- [EXERCISE DESCRIPTION]
Your reply should reproduce each entry exactly and contain no pictures.

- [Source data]
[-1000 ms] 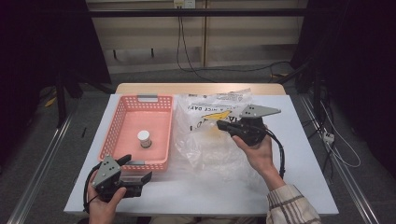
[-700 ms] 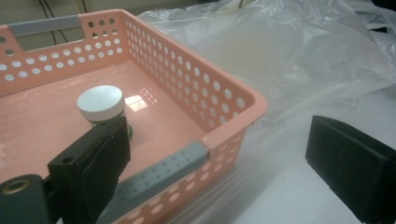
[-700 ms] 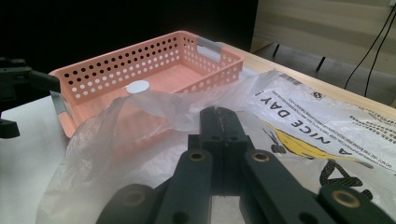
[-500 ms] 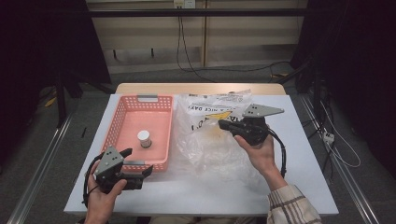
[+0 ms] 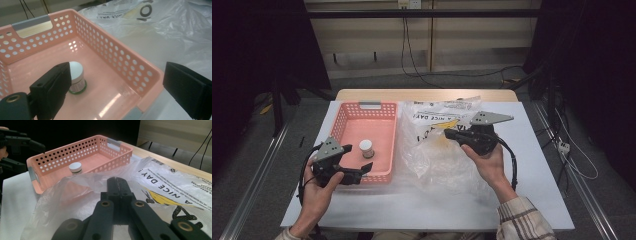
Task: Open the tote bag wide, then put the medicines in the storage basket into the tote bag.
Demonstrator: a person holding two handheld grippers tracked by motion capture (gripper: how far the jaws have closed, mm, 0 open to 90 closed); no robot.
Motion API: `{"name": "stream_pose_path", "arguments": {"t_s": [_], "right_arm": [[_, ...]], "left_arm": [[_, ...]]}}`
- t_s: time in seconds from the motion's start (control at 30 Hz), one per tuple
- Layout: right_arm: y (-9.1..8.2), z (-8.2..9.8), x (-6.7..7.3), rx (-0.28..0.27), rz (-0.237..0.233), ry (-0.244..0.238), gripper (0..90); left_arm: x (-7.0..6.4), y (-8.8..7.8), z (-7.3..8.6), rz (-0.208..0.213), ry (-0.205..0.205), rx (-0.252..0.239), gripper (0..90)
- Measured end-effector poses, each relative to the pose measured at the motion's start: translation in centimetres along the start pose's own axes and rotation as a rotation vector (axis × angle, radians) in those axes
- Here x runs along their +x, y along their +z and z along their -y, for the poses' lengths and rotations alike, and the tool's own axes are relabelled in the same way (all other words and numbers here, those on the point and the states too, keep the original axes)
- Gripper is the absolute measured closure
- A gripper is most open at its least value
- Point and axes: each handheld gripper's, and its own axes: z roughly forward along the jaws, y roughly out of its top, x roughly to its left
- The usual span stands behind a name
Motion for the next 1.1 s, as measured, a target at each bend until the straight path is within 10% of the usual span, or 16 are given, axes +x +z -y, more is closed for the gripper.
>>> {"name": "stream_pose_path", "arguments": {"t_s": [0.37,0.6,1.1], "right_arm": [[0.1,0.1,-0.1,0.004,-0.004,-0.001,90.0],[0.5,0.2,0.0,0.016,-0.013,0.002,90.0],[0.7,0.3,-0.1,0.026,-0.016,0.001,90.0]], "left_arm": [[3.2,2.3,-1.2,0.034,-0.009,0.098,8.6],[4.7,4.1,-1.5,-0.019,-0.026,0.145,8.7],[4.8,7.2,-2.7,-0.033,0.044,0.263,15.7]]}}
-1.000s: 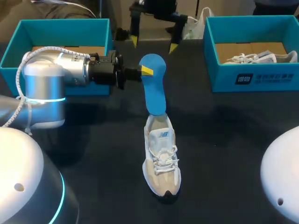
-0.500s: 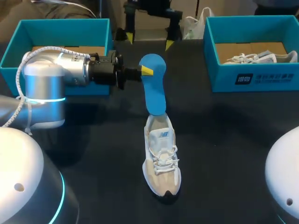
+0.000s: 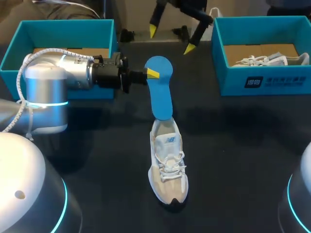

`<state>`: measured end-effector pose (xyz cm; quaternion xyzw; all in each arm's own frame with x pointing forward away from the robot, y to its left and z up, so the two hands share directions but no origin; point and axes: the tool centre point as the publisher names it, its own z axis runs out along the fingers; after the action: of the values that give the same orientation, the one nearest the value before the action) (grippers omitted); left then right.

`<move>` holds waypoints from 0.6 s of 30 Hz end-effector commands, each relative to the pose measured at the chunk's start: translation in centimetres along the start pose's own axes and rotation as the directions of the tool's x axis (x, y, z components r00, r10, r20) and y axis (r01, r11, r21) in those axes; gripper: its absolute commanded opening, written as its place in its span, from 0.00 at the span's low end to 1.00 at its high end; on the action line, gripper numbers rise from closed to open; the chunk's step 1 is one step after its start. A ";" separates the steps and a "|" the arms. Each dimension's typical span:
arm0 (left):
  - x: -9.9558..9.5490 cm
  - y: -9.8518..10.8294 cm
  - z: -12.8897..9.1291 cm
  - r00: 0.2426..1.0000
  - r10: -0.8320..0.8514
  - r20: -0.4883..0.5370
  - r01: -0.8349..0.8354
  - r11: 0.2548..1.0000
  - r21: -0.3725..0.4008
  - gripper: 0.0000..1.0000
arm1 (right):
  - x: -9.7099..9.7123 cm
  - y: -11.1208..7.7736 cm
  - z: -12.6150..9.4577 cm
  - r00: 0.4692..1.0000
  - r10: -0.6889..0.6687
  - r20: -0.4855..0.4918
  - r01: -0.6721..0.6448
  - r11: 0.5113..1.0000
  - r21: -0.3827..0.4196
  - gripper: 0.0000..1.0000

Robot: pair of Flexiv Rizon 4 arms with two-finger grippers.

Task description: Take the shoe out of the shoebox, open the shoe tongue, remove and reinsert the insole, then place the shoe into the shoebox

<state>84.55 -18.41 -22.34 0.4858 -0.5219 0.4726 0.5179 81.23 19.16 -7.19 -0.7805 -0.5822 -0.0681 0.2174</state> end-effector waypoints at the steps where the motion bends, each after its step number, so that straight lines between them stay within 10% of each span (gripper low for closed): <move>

- [YOUR SOLUTION]
[-1000 ms] 
[-700 ms] 
[-700 ms] 
[-500 ms] 
[+0 ms] 
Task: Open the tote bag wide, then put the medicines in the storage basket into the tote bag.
Demonstrator: a person holding two handheld grippers tracked by motion capture (gripper: how far the jaws have closed, mm, 0 open to 90 closed); no robot.
Motion API: `{"name": "stream_pose_path", "arguments": {"t_s": [_], "right_arm": [[_, ...]], "left_arm": [[_, ...]]}}`
- t_s: time in seconds from the motion's start (control at 30 Hz), one per tuple
- Layout: right_arm: y (-9.1..8.2), z (-8.2..9.8), x (-6.7..7.3), rx (-0.28..0.27), rz (-0.237..0.233), ry (-0.244..0.238), gripper (0..90); left_arm: x (-7.0..6.4), y (-8.8..7.8), z (-7.3..8.6), rz (-0.208..0.213), ry (-0.205..0.205), rx (-0.252..0.239), gripper (0..90)
- Measured end-effector poses, each relative to the pose measured at the motion's start: translation in centimetres along the start pose's own axes and rotation as a rotation vector (axis × angle, radians) in those axes
- Here x runs along their +x, y along their +z and z along their -y, for the poses' lengths and rotations alike, and the tool's own axes are relabelled in the same way (all other words and numbers here, those on the point and the states too, keep the original axes)
- Gripper is the absolute measured closure
- A gripper is most open at its least value
- Point and axes: each handheld gripper's, and its own axes: z roughly forward along the jaws, y roughly out of its top, x roughly to its left
- The usual span stands behind a name
Motion for the next 1.1 s, as measured, a target at each bend until the straight path is within 10% of the usual span, or 16 are given, axes +x +z -y, more is closed for the gripper.
>>> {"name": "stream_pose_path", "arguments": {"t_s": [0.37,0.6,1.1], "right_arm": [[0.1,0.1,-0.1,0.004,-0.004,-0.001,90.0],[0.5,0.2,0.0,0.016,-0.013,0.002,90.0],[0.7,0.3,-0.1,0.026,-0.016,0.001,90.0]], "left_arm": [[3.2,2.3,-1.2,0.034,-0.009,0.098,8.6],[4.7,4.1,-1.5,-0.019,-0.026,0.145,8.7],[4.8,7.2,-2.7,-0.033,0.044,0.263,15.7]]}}
-1.000s: 
-0.500s: 
+0.000s: 

`<state>`: measured end-effector pose (xyz cm; quaternion xyzw; all in each arm's own frame with x pointing forward away from the robot, y to its left and z up, so the two hands share directions but no origin; point and axes: the tool centre point as the publisher names it, its own z axis runs out along the fingers; after the action: of the values that give the same orientation, the one nearest the value before the action) (grippers omitted); left then right.

`<move>` holds waypoints from 0.6 s of 30 Hz end-effector commands, each relative to the pose measured at the chunk's start: translation in centimetres along the start pose's own axes and rotation as the directions of the tool's x axis (x, y, z components r00, r10, r20) and y axis (r01, r11, r21) in those axes; gripper: its absolute commanded opening, written as its place in its span, from 0.00 at the span's low end to 1.00 at its high end; on the action line, gripper numbers rise from closed to open; the chunk's step 1 is one step after its start. A ";" separates the steps and a "|" the arms. Each dimension's typical span:
arm0 (left):
  - x: -9.9558..9.5490 cm
  - y: -9.8518..10.8294 cm
  - z: -12.8897..9.1291 cm
  - r00: 0.2426..1.0000
  - r10: -0.8320..0.8514
  - r20: -0.4883..0.5370
  - r01: -0.8349..0.8354
  - r11: 0.2548..1.0000
  - r21: -0.3725..0.4008
  - gripper: 0.0000..1.0000
arm1 (right):
  - x: -9.7099..9.7123 cm
  - y: -11.1208..7.7736 cm
  - z: -12.6150..9.4577 cm
  - r00: 0.4692..1.0000
  - r10: -0.6889..0.6687
  - r20: -0.4855..0.4918
  - r01: -0.6721..0.6448
  - r11: 0.5113..1.0000
  - r21: -0.3827..0.4196
  - gripper: 0.0000..1.0000

Robot: pair of Flexiv Rizon 4 arms with two-finger grippers.

Task description: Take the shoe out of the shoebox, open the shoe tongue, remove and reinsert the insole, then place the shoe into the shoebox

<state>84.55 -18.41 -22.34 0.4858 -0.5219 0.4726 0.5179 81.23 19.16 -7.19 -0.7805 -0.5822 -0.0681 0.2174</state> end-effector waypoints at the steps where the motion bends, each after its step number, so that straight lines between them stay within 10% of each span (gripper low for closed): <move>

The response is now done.